Task details.
Your response should consist of the data that follows, repeated in full without alteration.
--- Data segment Enclosed Below ---
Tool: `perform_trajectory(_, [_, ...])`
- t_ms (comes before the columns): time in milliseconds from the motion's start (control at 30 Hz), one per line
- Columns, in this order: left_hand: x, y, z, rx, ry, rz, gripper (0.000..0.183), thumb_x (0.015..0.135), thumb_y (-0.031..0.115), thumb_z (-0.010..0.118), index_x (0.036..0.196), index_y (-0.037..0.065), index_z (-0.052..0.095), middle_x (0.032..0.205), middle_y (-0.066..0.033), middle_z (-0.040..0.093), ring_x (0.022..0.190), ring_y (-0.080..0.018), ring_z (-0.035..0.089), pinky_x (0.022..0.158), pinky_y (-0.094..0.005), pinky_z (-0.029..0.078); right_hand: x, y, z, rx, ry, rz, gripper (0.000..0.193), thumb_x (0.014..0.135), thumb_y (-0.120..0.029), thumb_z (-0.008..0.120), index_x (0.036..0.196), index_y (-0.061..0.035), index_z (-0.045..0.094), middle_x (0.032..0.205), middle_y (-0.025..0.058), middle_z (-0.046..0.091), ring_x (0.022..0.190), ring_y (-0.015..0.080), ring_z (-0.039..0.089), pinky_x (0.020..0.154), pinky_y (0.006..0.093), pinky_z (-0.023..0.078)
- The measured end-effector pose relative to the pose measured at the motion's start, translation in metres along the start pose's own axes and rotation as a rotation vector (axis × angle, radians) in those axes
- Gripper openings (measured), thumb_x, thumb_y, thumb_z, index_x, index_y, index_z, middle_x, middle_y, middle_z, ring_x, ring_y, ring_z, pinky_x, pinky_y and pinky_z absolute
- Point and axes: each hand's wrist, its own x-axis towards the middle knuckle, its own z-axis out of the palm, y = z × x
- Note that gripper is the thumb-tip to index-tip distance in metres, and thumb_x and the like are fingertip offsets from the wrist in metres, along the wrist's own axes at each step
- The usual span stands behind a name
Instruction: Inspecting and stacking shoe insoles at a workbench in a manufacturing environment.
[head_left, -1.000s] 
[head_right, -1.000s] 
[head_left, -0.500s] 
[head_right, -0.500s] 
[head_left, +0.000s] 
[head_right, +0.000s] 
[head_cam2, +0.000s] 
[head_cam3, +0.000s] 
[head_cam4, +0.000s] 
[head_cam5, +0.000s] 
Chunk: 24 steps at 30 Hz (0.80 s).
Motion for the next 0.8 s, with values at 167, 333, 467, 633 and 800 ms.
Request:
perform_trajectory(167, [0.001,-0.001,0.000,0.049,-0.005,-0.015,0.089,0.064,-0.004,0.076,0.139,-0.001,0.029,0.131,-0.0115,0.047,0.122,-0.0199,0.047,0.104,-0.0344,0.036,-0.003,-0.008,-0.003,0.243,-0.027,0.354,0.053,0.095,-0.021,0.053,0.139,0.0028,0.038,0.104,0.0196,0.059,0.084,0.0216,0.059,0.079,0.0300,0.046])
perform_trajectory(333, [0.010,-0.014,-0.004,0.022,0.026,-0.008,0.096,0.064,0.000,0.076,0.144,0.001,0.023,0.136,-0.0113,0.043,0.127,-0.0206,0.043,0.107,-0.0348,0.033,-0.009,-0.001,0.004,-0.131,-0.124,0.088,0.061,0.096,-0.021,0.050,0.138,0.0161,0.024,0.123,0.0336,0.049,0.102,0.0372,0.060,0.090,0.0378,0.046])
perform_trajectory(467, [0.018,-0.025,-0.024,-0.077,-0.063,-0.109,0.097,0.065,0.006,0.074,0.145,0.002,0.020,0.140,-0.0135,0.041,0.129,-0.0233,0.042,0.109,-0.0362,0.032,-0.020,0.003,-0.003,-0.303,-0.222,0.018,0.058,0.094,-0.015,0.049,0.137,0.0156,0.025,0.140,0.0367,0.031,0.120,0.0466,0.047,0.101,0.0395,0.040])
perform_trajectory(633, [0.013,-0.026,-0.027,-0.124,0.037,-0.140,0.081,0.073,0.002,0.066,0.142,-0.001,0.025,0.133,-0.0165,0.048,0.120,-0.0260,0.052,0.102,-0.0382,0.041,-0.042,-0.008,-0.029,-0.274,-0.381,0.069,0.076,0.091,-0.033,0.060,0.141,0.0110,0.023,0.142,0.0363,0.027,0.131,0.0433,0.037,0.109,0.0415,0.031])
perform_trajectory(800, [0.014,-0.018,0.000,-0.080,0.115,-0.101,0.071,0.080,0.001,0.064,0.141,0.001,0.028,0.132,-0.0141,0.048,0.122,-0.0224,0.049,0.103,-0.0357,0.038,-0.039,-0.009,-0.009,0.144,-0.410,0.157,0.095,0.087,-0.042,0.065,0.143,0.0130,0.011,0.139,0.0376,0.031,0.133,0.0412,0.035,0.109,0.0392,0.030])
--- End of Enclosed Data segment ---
Result.
Tool: `perform_trajectory(_, [_, ...])`
- t_ms (comes before the columns): time in milliseconds from the motion's start (control at 30 Hz), one per line
- Columns, in this order: left_hand: x, y, z, rx, ry, rz, gripper (0.000..0.183), thumb_x (0.015..0.135), thumb_y (-0.031..0.115), thumb_z (-0.010..0.118), index_x (0.036..0.196), index_y (-0.037..0.065), index_z (-0.052..0.095), middle_x (0.032..0.205), middle_y (-0.066..0.033), middle_z (-0.040..0.093), ring_x (0.022..0.190), ring_y (-0.080..0.018), ring_z (-0.035..0.089), pinky_x (0.022..0.158), pinky_y (-0.094..0.005), pinky_z (-0.029..0.078); right_hand: x, y, z, rx, ry, rz, gripper (0.000..0.193), thumb_x (0.014..0.135), thumb_y (-0.120..0.029), thumb_z (-0.008..0.120), index_x (0.036..0.196), index_y (-0.061..0.035), index_z (-0.045..0.094), middle_x (0.032..0.205), middle_y (-0.025..0.058), middle_z (-0.046..0.091), ring_x (0.022..0.190), ring_y (-0.015..0.080), ring_z (-0.039..0.089), pinky_x (0.020..0.154), pinky_y (0.006..0.093), pinky_z (-0.023..0.078)
- The measured end-effector pose relative to the pose measured at the motion's start, translation in metres along the start pose's own axes and rotation as a rotation vector (axis × angle, radians) in those axes
- Gripper openings (measured), thumb_x, thumb_y, thumb_z, index_x, index_y, index_z, middle_x, middle_y, middle_z, ring_x, ring_y, ring_z, pinky_x, pinky_y and pinky_z absolute
- Point and axes: each hand's wrist, its own x-axis towards the middle knuckle, its own z-axis out of the palm, y = z × x
- Note that gripper is the thumb-tip to index-tip distance in metres, and thumb_x and the like are fingertip offsets from the wrist in metres, along the wrist's own axes at each step
- The usual span stands behind a name
Instruction: Inspecting and stacking shoe insoles at a workbench in a manufacturing environment.
[head_left, -1.000s] 
[head_right, -1.000s] 
[head_left, -0.500s] 
[head_right, -0.500s] 
[head_left, +0.000s] 
[head_right, +0.000s] 
[head_cam2, +0.000s] 
[head_cam3, +0.000s] 
[head_cam4, +0.000s] 
[head_cam5, +0.000s] 
Chunk: 24 steps at 30 Hz (0.80 s).
Motion for the next 0.8 s, with values at 167, 333, 467, 633 and 800 ms.
Request:
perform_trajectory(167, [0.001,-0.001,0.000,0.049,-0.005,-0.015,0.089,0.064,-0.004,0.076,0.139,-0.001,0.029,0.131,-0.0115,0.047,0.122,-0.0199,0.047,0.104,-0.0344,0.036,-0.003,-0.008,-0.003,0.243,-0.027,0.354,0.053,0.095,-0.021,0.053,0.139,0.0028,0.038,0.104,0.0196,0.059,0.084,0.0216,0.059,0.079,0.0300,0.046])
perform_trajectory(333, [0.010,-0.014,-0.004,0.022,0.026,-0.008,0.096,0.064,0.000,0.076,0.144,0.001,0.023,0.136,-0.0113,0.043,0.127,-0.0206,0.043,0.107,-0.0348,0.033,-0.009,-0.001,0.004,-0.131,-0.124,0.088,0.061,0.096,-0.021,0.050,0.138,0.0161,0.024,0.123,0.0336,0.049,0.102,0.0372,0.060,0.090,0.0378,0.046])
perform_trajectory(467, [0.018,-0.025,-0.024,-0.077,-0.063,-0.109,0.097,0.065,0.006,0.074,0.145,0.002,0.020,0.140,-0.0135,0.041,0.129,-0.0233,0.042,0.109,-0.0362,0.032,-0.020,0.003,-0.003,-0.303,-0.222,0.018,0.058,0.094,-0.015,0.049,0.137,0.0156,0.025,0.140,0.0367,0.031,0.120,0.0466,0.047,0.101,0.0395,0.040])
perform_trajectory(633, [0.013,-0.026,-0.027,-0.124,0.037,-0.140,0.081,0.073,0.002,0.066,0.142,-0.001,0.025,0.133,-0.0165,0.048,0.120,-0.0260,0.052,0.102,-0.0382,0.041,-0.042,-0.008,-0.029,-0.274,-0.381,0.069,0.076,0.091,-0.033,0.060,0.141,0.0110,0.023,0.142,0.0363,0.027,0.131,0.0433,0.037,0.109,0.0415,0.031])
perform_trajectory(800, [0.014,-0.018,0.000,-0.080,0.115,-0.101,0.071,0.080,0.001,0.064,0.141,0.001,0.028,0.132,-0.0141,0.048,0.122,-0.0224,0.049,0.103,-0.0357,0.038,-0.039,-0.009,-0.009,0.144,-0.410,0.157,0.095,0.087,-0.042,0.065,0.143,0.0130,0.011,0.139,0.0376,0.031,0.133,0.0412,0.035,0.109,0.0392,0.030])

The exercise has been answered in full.